WORK INSTRUCTION => Look in the material below for the line with "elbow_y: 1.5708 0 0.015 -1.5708" and the line with "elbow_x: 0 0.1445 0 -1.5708", then set down exactly those two lines and all lines between, nothing more.

BEGIN SOURCE DATA

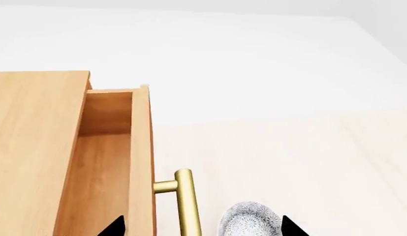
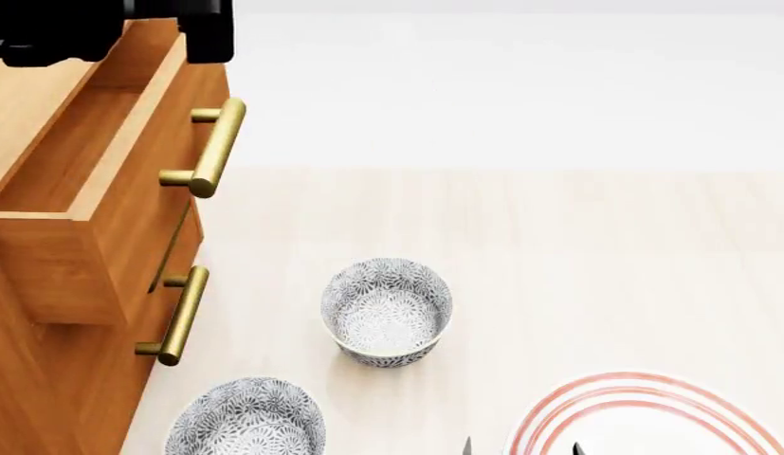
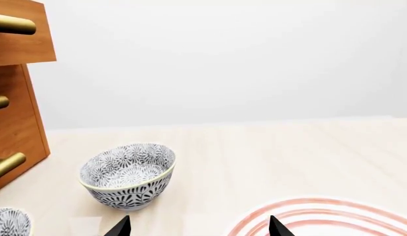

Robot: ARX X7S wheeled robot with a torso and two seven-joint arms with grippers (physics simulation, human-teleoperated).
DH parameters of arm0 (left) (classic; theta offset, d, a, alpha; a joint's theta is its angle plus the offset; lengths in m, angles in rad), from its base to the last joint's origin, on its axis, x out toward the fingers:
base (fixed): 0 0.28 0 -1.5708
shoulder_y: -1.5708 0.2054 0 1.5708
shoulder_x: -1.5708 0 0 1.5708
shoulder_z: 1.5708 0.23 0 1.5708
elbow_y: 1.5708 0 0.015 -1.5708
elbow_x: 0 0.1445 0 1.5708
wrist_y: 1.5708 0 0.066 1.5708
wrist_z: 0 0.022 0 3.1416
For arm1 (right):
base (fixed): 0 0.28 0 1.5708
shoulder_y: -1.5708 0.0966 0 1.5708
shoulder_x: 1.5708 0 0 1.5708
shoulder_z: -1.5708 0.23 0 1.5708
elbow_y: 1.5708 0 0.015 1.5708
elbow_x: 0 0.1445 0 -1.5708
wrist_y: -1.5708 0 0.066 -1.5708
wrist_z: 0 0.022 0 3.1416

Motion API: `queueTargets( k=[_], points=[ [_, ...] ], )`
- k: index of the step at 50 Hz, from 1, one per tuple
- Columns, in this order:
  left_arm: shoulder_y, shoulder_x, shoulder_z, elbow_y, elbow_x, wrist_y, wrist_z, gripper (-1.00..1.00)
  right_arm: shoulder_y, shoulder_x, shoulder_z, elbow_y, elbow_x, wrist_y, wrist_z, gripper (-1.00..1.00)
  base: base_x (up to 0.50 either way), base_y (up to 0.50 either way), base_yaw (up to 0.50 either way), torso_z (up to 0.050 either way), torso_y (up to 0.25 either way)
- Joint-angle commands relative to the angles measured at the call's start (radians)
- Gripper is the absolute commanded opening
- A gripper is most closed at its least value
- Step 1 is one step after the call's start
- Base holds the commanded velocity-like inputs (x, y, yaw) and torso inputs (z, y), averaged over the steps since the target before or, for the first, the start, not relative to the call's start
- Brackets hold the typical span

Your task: Open the top drawer of the cabinet.

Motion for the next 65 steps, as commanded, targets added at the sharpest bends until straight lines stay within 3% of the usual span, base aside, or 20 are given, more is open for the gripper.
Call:
queueTargets(
  k=[1, 65],
  points=[
    [0.028, -0.003, -0.085, 0.000, 0.111, 0.009, 0.027, 1.00, -0.001, 0.002, -0.002, -0.003, 0.000, 0.000, 0.005, 1.00, 0.00, 0.00, 0.00, 0.000, 0.000],
    [0.188, 0.001, -0.171, 0.000, 0.136, 0.038, 0.056, 1.00, 0.005, 0.012, -0.016, -0.003, 0.012, 0.001, 0.015, 1.00, 0.00, 0.00, 0.00, 0.000, 0.000]
  ],
)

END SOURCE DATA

WRITTEN ANSWER =>
elbow_y: 1.5708 0 0.015 -1.5708
elbow_x: 0 0.1445 0 1.5708
wrist_y: 1.5708 0 0.066 1.5708
wrist_z: 0 0.022 0 3.1416
For arm1 (right):
base (fixed): 0 0.28 0 1.5708
shoulder_y: -1.5708 0.0966 0 1.5708
shoulder_x: 1.5708 0 0 1.5708
shoulder_z: -1.5708 0.23 0 1.5708
elbow_y: 1.5708 0 0.015 1.5708
elbow_x: 0 0.1445 0 -1.5708

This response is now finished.